Fenomena ini mencerminkan bagaimana masyarakat Indonesia lebih fokus pada figur politik ketimbang sistem demokrasi yang sehat. Tanpa partisipasi politik yang kritis, praktik politik dinasti semakin mudah dilanggengkan.
Lebih dari sekadar politik, depolitisasi adalah akar dari ketimpangan sosial dan ekonomi. Ketiadaan tekanan publik memungkinkan elit politik dan korporasi untuk meloloskan kebijakan yang menguntungkan mereka. Studi dari CELIOS menunjukkan bahwa kekayaan 50 orang terkaya di Indonesia setara dengan kekayaan 50 juta penduduk.
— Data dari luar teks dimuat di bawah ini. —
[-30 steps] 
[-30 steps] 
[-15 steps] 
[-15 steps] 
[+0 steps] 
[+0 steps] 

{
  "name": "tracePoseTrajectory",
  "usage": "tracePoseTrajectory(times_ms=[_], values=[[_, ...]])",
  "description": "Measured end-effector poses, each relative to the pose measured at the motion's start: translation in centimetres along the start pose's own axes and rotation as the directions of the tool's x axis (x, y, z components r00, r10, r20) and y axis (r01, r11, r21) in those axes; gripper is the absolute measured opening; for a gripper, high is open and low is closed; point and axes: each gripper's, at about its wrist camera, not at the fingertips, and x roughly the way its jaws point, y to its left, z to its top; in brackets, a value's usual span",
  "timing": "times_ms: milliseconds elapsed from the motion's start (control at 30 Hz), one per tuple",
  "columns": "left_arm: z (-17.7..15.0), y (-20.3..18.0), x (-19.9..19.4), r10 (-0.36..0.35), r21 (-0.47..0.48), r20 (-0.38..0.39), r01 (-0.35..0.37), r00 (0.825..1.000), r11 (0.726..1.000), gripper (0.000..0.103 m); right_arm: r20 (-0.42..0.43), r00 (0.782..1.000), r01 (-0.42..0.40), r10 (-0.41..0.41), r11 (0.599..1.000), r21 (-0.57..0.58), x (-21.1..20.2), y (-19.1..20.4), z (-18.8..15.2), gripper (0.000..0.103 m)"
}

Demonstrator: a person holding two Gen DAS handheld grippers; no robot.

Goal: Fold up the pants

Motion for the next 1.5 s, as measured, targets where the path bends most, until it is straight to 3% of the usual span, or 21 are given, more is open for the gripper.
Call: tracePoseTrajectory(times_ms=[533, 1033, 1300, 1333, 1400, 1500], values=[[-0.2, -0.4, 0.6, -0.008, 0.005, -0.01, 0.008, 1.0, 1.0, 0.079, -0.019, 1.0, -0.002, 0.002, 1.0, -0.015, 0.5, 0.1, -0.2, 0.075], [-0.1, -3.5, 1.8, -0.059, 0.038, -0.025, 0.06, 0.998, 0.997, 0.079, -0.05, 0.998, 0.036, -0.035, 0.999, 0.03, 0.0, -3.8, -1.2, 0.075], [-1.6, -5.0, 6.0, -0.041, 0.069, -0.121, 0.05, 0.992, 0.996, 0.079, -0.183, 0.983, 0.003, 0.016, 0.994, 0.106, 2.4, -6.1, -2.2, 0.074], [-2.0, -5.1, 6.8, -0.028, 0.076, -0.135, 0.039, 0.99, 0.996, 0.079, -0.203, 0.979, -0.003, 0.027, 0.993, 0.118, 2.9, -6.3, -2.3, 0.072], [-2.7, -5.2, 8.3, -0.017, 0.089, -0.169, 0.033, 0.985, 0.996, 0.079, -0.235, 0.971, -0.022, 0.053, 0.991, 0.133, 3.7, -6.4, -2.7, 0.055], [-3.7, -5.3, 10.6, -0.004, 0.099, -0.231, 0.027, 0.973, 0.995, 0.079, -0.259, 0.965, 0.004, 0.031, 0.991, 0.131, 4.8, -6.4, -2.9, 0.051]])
Sementara itu, distribusi bansos yang masif menjelang Pemilu 2024 menjadi contoh bagaimana apatisme publik dimanfaatkan untuk tujuan politik. Tanpa partisipasi aktif masyarakat, kebijakan-kebijakan populis ini semakin mengikis kualitas demokrasi.
Untuk mencegah terulangnya fenomena seperti Gibran Rakabuming Raka, diperlukan upaya serius untuk membangun kembali kesadaran politik masyarakat. Pendidikan politik yang kritis dan media yang independen harus menjadi prioritas. Tanpa itu, warisan depolitisasi akan terus menghasilkan generasi yang apatis, membuka jalan bagi dinasti politik dan manipulasi demokrasi.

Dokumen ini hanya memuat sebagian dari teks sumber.